Guatemalan Subanik is an exquisite ceremonial stew with roots in the culinary tradition of the ancient Mayans of Guatemala. Known as "God's food," this dish is considered a heavenly delicacy for its rich history and authentic flavors.
It is considered an ancestral delicacy loaded with symbolism and tradition.
Prepared with native ingredients, Subanik is a celebration of Guatemalan culture and gastronomy.
Guatemalan Subanik
Ingredients
1 kilogram of Beef ribs (beef tenderloin and/or pork ribs)
2 Boneless chicken breasts
1 Mexican onion, mature scallion
8 Ripe tomatoes
3 Tomatillos
1 Onion, quartered
3 Unpeeled garlic cloves
2 Dried pasilla peppers
3 Dried chiltepe peppers
2 Dried zambo peppers
2 Dried cobaneros peppers
2 Dried guaques (or guajillo peppers)
60 grams of Corn flour (for thickening)
1 Sprig of thyme
2 Bay leaves
Calathea leaves (maxán or mashán or plantain leaves)
Cibaque string (or raffia cords)
1 pinch of Salt
Black pepper
Preparation
Step 1 : Cut the meat into pieces.
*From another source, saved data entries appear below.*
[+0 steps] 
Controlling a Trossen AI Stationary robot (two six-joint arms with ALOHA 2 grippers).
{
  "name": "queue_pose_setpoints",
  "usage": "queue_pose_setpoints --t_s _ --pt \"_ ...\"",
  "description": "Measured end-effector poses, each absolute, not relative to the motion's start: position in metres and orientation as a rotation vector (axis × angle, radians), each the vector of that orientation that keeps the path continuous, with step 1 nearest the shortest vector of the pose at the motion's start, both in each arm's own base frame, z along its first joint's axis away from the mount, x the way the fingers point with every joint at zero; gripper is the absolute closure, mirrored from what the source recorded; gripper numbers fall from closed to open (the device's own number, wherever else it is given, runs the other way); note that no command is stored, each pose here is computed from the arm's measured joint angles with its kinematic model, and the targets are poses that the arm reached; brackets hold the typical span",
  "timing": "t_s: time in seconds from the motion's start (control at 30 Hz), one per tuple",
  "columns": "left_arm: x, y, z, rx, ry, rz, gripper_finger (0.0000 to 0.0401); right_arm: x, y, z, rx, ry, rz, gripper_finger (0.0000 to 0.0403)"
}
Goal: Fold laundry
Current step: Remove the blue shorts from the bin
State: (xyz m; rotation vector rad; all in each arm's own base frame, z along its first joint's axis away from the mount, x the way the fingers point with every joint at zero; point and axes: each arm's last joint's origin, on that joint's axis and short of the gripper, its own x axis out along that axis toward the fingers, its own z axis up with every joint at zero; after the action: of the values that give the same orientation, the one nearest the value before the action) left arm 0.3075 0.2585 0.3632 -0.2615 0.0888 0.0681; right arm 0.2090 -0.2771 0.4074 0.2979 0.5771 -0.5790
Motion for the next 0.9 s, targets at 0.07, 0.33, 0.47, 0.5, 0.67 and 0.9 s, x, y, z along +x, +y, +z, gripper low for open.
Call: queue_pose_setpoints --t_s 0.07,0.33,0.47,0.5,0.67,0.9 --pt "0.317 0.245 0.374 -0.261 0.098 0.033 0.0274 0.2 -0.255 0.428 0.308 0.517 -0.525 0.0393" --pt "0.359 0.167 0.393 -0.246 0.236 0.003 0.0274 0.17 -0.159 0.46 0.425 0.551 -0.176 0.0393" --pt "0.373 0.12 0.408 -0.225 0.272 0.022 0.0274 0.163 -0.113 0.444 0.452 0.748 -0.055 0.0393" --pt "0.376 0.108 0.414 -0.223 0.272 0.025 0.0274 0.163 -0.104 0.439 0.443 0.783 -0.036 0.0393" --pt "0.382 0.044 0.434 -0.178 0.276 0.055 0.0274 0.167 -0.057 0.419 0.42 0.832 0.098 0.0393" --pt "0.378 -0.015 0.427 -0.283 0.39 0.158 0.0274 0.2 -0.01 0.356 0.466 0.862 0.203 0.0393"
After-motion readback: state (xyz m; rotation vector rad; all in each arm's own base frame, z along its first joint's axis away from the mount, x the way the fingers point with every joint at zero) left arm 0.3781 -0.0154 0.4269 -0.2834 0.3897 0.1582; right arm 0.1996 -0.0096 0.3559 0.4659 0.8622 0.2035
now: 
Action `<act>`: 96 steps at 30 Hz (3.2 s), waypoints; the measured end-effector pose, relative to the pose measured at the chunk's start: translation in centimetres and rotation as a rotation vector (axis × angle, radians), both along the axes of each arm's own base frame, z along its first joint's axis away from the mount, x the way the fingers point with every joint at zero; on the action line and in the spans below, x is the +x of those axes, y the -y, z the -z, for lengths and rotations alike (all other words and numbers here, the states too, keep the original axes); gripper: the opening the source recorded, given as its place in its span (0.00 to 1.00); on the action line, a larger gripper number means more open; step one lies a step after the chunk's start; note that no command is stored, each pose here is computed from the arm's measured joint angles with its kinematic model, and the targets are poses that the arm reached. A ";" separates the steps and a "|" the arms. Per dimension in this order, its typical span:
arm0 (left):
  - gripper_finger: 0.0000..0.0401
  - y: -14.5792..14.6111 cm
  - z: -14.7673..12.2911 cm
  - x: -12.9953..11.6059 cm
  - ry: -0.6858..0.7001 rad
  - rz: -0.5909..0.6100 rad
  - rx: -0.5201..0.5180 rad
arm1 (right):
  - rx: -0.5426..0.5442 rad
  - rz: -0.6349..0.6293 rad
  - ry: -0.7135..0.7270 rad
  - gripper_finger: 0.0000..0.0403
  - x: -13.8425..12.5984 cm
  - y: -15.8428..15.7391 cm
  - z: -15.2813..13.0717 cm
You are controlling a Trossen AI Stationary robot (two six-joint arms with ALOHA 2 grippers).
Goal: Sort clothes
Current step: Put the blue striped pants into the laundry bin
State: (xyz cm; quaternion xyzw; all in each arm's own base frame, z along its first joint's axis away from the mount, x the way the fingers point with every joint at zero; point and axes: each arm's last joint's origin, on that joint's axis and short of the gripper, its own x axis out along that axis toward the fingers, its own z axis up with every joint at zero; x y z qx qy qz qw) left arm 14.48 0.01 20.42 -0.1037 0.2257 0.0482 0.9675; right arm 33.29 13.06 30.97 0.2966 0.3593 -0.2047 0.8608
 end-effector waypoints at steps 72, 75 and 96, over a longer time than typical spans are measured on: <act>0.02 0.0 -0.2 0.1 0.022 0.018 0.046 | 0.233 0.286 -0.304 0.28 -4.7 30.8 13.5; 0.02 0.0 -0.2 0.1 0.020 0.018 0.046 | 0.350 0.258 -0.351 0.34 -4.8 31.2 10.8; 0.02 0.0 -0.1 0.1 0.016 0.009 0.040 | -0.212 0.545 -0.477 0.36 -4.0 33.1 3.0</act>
Season with salt and pepper.
Step 2 : Add a little oil to a large skillet. Fry the ribs and then the chicken, over medium-high heat, for a few minutes. Add the Mexican onion, cover with water, and let cook covered for 30 minutes. Remove from heat.
Step 3 : Remove the stem and seeds from the dried peppers.
Step 4 : Add the dried peppers to a bowl and pour hot water over them to rehydrate. Let sit for about 20 minutes.
Step 5 : Meanwhile, grill (or roast) the tomatoes, onion, garlic, and tomatillo for about 10 minutes. If using fresh peppers, grill them at the same time.
Step 6 : Peel the tomatoes, tomatillos, and garlic.
Step 7 : In a blender, mix the roasted tomatoes, tomatillos, onion, garlic, rehydrated peppers, and corn flour until smooth. Add 150 to 250 ml of beef broth to blend. Season with salt and pepper.
Step 8 : Wash the leaves and pass them over a flame for a few seconds to make them flexible.
Step 9 : Prepare a shallow wide pot, lining the bottom with maxán leaves (or plantain leaves).
Step 10 : Add the meats and then the sauce. Season with bay leaves and thyme.
Step 11 : Fold the leaves towards the center over the stew to cover it so that steam does not escape. You can also use natural raffia cords to tie the leaves.
Step 12 : Cover the pot and let the preparation cook over medium heat for at least an hour. Add a little water to the bottom of the pot if it gets too dry.
Step 13 : Serve directly from the pot or on plates lined with leaves, accompanied by white rice or white tamales.